Stored dataset items:
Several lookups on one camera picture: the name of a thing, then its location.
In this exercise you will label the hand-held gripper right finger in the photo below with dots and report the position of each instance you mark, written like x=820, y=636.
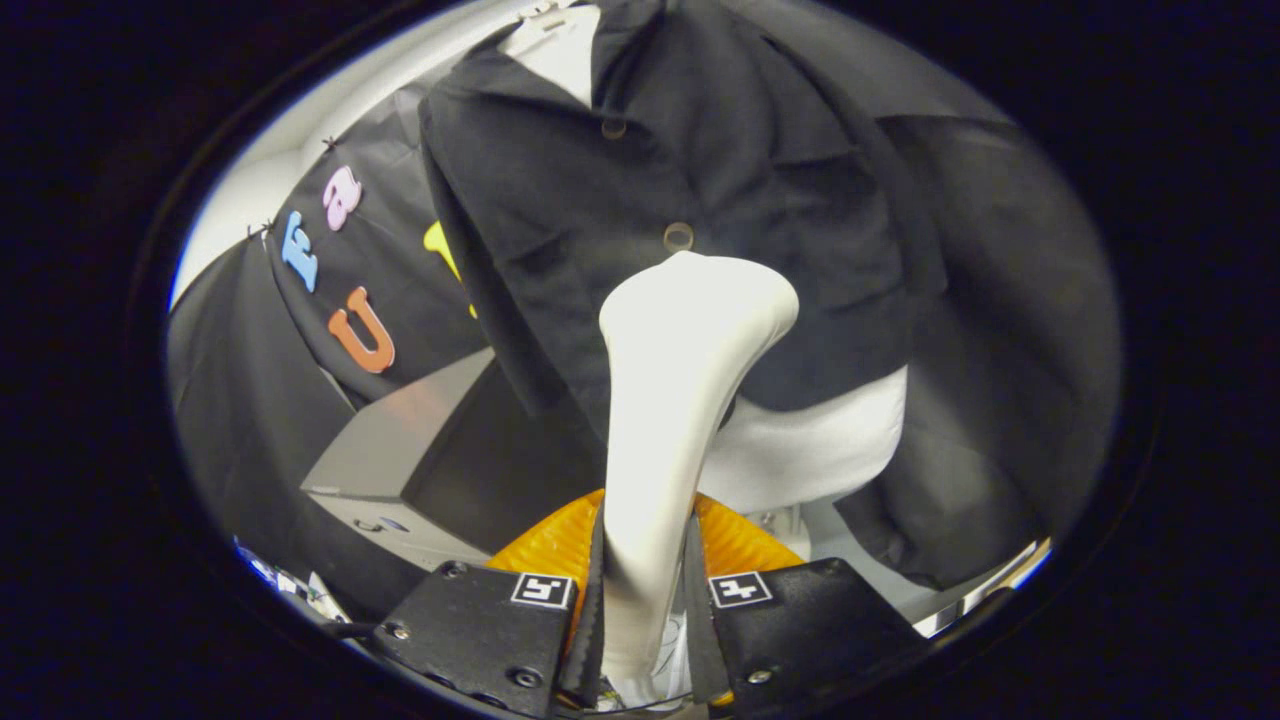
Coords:
x=700, y=640

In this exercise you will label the grey cabinet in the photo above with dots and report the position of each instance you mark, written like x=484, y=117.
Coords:
x=400, y=440

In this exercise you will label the metal mannequin stand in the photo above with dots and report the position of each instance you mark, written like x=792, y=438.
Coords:
x=775, y=520

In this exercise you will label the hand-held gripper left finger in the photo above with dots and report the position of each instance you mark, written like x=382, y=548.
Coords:
x=592, y=640

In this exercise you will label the black jacket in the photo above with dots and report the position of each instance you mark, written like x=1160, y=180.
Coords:
x=600, y=200

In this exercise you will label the white mannequin torso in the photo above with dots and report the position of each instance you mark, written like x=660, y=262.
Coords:
x=800, y=450

§ EXERCISE OBJECTIVE
Looking at the entries above, count each line in which the word "held" occurs, then give the total and nothing further.

§ REPLY
2